If Benjamin does not bounce back in 2018, it could help the Bills get him back at a lower price next offseason -- if they decide to re-sign him at all. However, such an outcome would raise questions about whether Beane should have traded for him in the first place, especially when the third-round pick could have been used to trade up for a quarterback or to restock a roster depleted by veteran losses.

However, if Benjamin returns to his rookie form this season, the Bills will either have to assign the franchise tag next offseason or sign him to a deal that could rival those given to Evans, Watkins or Landry. Beane's extensive efforts to dump salary since being hired last year will then pay off, as Buffalo could have $70 million or more in 2019 cap space and could afford a lucrative deal for Benjamin.

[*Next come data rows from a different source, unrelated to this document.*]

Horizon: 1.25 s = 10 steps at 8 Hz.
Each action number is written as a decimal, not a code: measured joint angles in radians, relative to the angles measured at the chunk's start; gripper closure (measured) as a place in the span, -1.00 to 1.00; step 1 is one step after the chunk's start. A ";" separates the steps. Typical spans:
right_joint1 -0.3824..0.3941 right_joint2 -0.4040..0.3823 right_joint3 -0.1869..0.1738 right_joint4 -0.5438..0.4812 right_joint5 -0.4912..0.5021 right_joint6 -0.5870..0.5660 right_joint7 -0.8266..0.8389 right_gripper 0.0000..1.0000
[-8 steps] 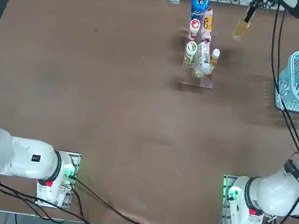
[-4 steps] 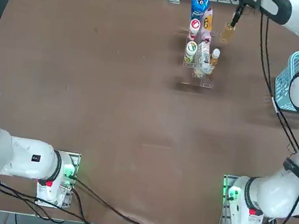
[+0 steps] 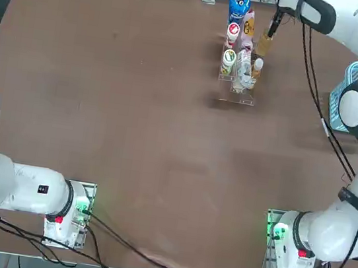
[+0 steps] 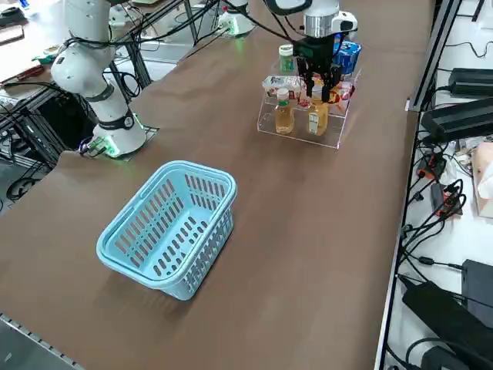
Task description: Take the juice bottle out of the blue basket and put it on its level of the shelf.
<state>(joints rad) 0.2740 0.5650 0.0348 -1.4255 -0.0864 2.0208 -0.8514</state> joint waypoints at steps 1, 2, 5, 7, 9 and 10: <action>0.006 0.010 0.001 0.000 0.000 0.005 -0.003 -0.09; 0.012 0.018 0.003 0.000 0.000 0.013 -0.004 -0.09; 0.026 0.031 0.003 0.000 0.000 0.019 -0.006 -0.09; 0.030 0.041 0.003 0.000 0.000 0.021 -0.008 -0.09; 0.030 0.050 0.003 0.000 0.000 0.034 -0.009 -0.09; 0.030 0.053 0.003 0.000 0.000 0.040 -0.009 -0.09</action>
<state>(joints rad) 0.3045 0.6176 0.0380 -1.4252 -0.0867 2.0610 -0.8605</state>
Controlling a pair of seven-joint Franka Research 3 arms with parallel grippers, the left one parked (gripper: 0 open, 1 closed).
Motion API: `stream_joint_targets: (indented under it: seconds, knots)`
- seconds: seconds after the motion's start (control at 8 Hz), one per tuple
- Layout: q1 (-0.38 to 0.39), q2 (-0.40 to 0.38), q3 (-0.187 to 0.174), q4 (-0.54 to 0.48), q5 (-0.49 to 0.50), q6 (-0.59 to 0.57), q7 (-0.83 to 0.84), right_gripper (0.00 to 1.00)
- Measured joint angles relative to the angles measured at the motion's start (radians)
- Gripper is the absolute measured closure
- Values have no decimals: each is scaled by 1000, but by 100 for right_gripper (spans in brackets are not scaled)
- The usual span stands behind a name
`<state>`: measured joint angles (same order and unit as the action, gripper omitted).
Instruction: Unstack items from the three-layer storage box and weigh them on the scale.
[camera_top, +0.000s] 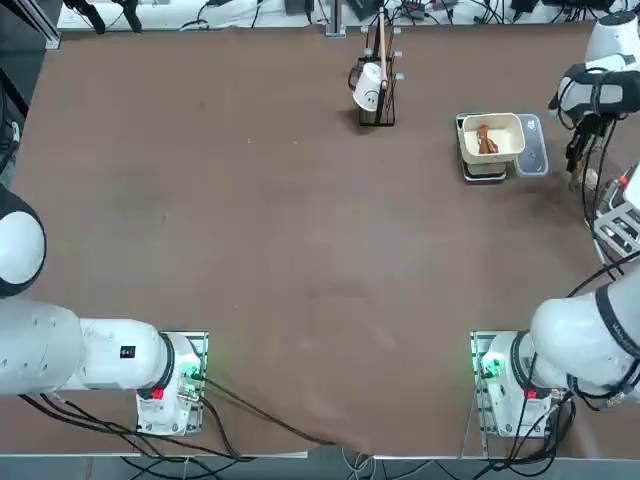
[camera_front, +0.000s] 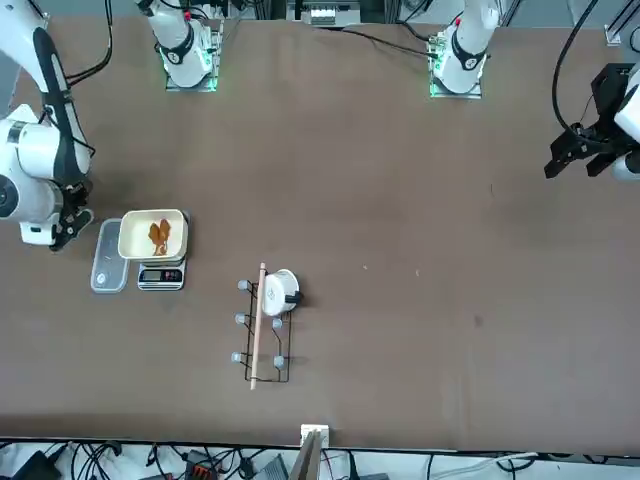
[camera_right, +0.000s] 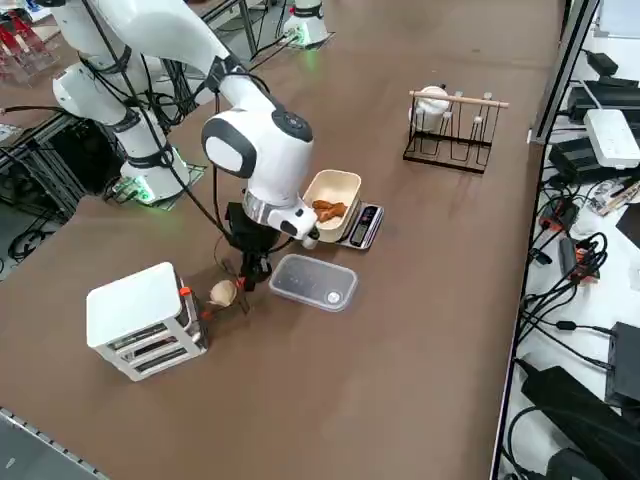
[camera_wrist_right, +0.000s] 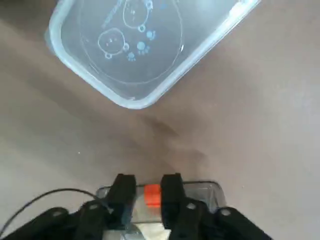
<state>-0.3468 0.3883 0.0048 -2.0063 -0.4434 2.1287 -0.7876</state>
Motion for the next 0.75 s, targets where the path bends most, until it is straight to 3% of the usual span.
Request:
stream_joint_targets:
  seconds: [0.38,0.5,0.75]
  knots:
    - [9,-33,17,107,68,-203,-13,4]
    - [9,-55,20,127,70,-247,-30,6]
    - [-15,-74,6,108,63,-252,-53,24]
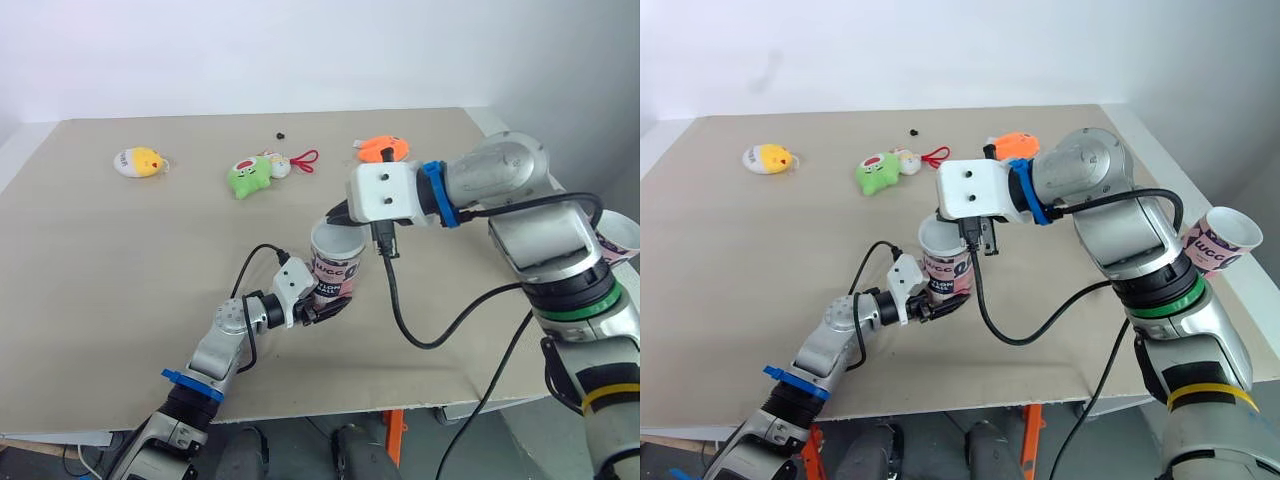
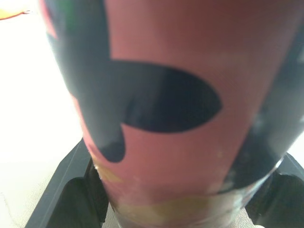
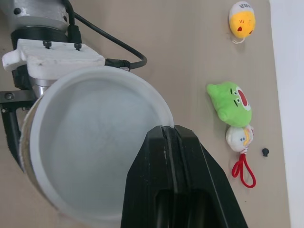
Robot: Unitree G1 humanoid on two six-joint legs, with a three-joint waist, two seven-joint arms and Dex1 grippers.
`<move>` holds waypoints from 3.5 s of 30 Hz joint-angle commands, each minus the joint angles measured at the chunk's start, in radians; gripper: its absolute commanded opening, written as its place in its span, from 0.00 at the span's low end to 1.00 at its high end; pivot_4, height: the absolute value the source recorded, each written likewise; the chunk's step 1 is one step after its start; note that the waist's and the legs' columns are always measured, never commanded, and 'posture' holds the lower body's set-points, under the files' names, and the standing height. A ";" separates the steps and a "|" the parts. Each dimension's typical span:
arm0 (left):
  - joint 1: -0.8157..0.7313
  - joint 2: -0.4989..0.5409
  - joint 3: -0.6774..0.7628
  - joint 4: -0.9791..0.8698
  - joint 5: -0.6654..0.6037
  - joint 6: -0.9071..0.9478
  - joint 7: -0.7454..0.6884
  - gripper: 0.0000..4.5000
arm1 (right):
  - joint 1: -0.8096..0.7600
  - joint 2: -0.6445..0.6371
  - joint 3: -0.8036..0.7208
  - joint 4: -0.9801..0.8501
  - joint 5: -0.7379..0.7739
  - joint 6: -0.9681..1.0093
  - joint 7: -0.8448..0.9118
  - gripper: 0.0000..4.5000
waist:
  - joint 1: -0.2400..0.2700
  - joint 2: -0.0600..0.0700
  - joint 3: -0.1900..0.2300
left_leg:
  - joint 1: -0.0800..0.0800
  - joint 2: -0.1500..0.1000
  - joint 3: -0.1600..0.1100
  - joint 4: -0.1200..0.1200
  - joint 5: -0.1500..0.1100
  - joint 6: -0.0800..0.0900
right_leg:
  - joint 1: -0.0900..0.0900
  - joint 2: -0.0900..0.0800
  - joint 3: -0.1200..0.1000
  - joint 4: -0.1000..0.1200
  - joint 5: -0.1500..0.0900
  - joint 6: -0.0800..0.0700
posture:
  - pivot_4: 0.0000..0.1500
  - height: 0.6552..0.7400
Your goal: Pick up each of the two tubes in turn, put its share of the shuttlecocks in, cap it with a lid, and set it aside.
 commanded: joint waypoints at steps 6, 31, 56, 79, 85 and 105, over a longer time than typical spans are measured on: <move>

Theoretically, the Bills could receive a compensatory draft selection in 2020 if Benjamin signs elsewhere in 2019, recouping some of the draft capital they gave up in the draft last season. However, there would be two roadblocks. First, if Benjamin's production remains down in 2018, he might not sign a large enough deal in 2019 to earn a mid-round compensatory selection. Second, the Bills' bounty of cap space could result in signings that offset Benjamin's loss, even if he performs well in 2018 and signs a top-of-the-market deal elsewhere.

One obstacle to Benjamin taking a step forward this season could be quarterback. As it stands, the Bills have perhaps the NFL's worst group of signal callers in AJ McCarron and Nathan Peterman, and if either starts this season, there could be a learning curve.

If the Bills draft a quarterback later this month, there could be a similar adjustment period for the rookie that could prevent Benjamin from realizing his potential.